● **Exercise goal**: Pictures aside, write out the data exactly as it reads.

● **Given information**:
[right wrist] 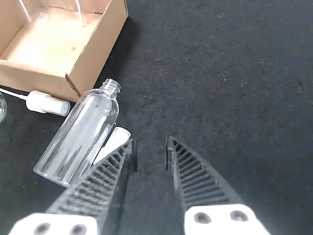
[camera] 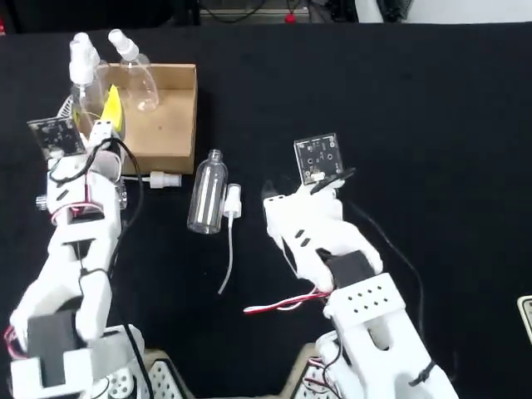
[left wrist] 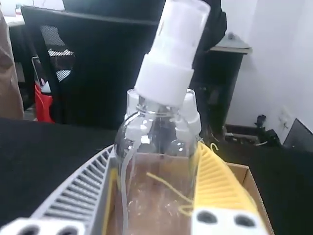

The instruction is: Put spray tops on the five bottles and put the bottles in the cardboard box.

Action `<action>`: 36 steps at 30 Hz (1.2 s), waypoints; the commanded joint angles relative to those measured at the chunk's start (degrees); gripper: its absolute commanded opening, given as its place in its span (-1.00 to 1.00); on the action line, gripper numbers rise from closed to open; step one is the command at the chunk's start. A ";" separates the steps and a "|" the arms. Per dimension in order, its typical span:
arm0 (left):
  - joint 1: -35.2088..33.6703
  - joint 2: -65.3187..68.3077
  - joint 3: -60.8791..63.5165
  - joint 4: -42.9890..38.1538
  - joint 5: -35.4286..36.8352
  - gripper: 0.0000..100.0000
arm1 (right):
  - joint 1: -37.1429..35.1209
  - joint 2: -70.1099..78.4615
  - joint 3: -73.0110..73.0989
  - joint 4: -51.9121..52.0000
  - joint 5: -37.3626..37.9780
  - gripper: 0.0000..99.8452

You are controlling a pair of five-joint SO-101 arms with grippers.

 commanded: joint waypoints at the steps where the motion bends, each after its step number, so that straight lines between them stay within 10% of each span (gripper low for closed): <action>1: -0.57 3.43 -4.62 -8.18 0.26 -0.73 | 0.97 -0.92 -0.31 -1.49 0.00 -0.80; 15: 0.13 22.07 -6.11 -32.26 0.18 -0.74 | 0.97 -1.01 -0.31 -1.49 -0.09 -0.80; 36: 1.36 30.51 -16.40 -32.00 0.35 -0.74 | 0.88 -1.10 -0.31 -1.32 -0.09 -0.80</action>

● **Your response**:
[right wrist] 
[camera] 
[left wrist] 

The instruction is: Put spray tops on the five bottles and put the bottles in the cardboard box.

Action `<action>`: 36 steps at 30 Hz (1.2 s), waypoints; the commanded joint angles relative to those measured at the chunk's start (degrees); gripper: its absolute commanded opening, given as its place in its span (-1.00 to 1.00); on the action line, gripper numbers rise from closed to open; step one is the command at the chunk's start. A ";" separates the steps and a "|" the arms. Per dimension in order, its typical span:
arm0 (left):
  - joint 1: -35.2088..33.6703
  - joint 2: -65.3187..68.3077
  - joint 3: -60.8791..63.5165
  - joint 4: -42.9890..38.1538
  - joint 5: -35.4286..36.8352
  - gripper: 0.0000..100.0000
arm1 (right):
  - joint 1: -37.1429..35.1209
  - joint 2: -70.1099..78.4615
  - joint 3: -73.0110..73.0989
  - joint 4: -51.9121..52.0000
  - joint 5: -37.3626..37.9780
  - gripper: 0.0000..99.8452

You are controlling a pair of five-joint SO-101 arms with grippers.

 commanded: joint waypoints at the steps where the motion bends, each after its step number, so that straight lines between them stay within 10% of each span (gripper low for closed): <action>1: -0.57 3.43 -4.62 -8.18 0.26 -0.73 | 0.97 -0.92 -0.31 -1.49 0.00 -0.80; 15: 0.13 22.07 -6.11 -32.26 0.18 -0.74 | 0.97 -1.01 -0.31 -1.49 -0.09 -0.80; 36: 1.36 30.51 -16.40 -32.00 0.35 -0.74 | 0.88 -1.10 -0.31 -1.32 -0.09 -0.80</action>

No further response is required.